I took one look at his face and I knew he meant it—just like I had known Steve had meant it when he told me he would kill me if I told anyone what we’d been up to. It was the same crazy, scary look. Harvey grabbed my arm and pulled me out of the front seat and pushed me into the back. I knew it was useless to try to fight him or to try to run away. We were out in the middle of the country—God knows where—and if I did manage to get away, he could easily catch me.
He pushed me down on the backseat, hard. I struggled to get up but he was able to hold me down with one of his huge hands while he pulled my panties aside with the other. At one point, when I was hitting his chest and trying to push him away, he held up the wrench again and snarled, “You can make this hard on yourself if you want to, but it’s going to happen one way or the other.”
At that point I gave in. As Harvey got on top of me and penetrated me the pain was excruciating, even with me cooperating. The pain went on and on and on. It felt like I was being stabbed with a knife—like I was being sliced into two pieces. I thought it would never end.
Even though Steve had molested me, I’m not sure he ever penetrated me with his penis, so I think I still had my hymen intact. I’m not sure why the pain would have been so intense otherwise.
I cried to Harvey in desperation, “Please stop, it really, really hurts.”
Harvey just laughed.
In that dark moment, I realized that he didn’t care if it hurt me. In fact, he liked it. For some reason, this realization was devastating to me. A feeling of helplessness and hopelessness washed over me. I felt like I was sliding down a dark hole. Suddenly, even though he was still on top of me and thrusting hard inside of me, I didn’t feel any pain. In fact, there was a slight feeling of something like pleasure.
And then it was over. Harvey got up and barked at me to straighten myself up and get in the front seat.
I was still shaking with fear as I got myself together. Mostly I felt relieved that it was over. I felt happy to be alive. But I also felt ashamed and used. And I felt like a fool. After all, I’d been warned that this was who Harvey was—that this was what he did. I had no one to blame but myself.
Soon the other couple was back in the car and we were on our way back into town. After we had been driving for a while I moved closer to Harvey and put my head on his shoulder. He immediately pushed me away like he couldn’t stand to be near me. “Don’t start that again,” he said harshly, “not if you know what’s good for you.”

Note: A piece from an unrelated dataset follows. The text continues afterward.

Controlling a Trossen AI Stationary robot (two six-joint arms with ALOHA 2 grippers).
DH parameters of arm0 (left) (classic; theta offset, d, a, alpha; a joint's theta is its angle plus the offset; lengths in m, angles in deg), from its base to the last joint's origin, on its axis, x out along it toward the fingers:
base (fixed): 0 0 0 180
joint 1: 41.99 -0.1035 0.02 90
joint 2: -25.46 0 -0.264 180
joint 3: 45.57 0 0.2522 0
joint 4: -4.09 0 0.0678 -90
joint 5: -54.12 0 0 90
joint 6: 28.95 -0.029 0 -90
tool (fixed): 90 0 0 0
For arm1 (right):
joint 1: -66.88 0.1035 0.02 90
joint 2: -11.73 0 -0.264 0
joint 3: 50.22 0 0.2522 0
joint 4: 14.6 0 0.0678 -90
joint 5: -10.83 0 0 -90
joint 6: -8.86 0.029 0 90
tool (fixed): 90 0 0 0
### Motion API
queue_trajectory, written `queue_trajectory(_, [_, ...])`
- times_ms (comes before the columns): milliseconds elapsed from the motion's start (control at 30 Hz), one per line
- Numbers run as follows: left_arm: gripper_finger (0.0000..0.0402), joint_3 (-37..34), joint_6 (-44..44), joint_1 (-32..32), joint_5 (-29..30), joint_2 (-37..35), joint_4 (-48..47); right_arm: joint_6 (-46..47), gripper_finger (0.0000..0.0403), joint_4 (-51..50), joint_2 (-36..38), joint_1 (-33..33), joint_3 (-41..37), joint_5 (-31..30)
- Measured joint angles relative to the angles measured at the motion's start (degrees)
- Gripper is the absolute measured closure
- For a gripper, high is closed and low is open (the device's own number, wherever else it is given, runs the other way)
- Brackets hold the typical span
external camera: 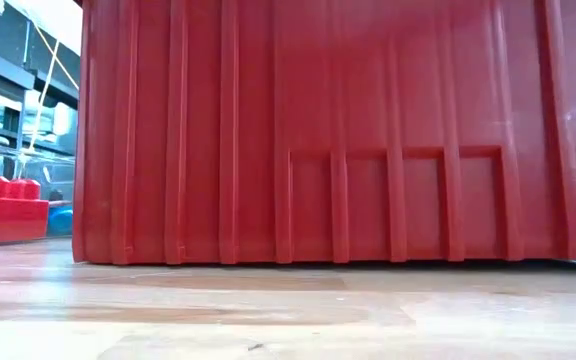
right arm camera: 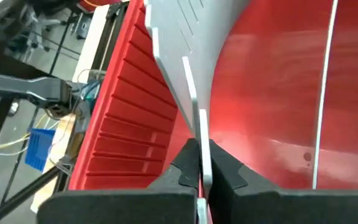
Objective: Sort Items/Unsort Items
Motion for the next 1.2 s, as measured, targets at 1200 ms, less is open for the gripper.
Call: queue_trajectory(1200, [0.0401, -24.85, 23.41, 16.04, 14.13, -6.51, -0.53, -0.4, 0.0403, -3.49, -3.4, -2.73, -0.07, 16.3])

I felt really, really stupid. What was wrong with me? He had just forced himself on me, he had just hurt me very badly, and here I was trying to get close to him. Why would I try to get comfort from the very person who had hurt me so horribly?
I had no way of knowing that this is a typical response of victims who have been traumatized. I just knew I shouldn’t be seeking comfort from my enemy.
I also didn’t have the knowledge or maturity to understand that I was trying to normalize what had happened. Sure, he had hurt me, but that was just because guys want sex. I wanted to pretend we had been on a real date. I wanted to pretend that Harvey really cared about me and we were a couple now.
My mother was asleep when I got home, so I hid my bloody underwear and torn dress where she wouldn’t find them and went to bed. As I lay alone in my dark room, I vowed to myself that I would never tell anyone what happened, not even my mother—or rather, especially not my mother. I felt so alone with my pain, but I didn’t feel like I deserved any comforting. Mostly, I didn’t want anyone to know what a stupid idiot I had been to go out with Harvey in the first place.
For many years I didn’t understand exactly what had happened to me that night. People didn’t talk about “date rape” at the time. I just thought I’d had the bad luck to go out with a guy who wouldn’t take no for an answer.
It took me even more years to figure out why I had been so reckless with myself. I’d felt safe with Richard, and in some ways even a bit empowered. I knew he would never try anything with me and this gave me some comfort and confidence. Later, though, I realized that Richard was hurting me. He was using me for his sick fantasies of being with a young girl. He was a pedophile and I was his victim—not so empowering after all.
Worse, I now understand that if I hadn’t felt such a false sense of empowerment with Richard, I wouldn’t have gone out with Harvey. With Richard, I had begun to feel invincible; I believed I could be with these older guys—even Harvey—and nothing bad would happen to me. I wouldn’t end up feeling used and full of shame like I had with Steve. And in being the one in control, I thought I could magically turn things around and wipe my shame away.
I desperately wanted to feel how I imagined normal girls felt on their dates.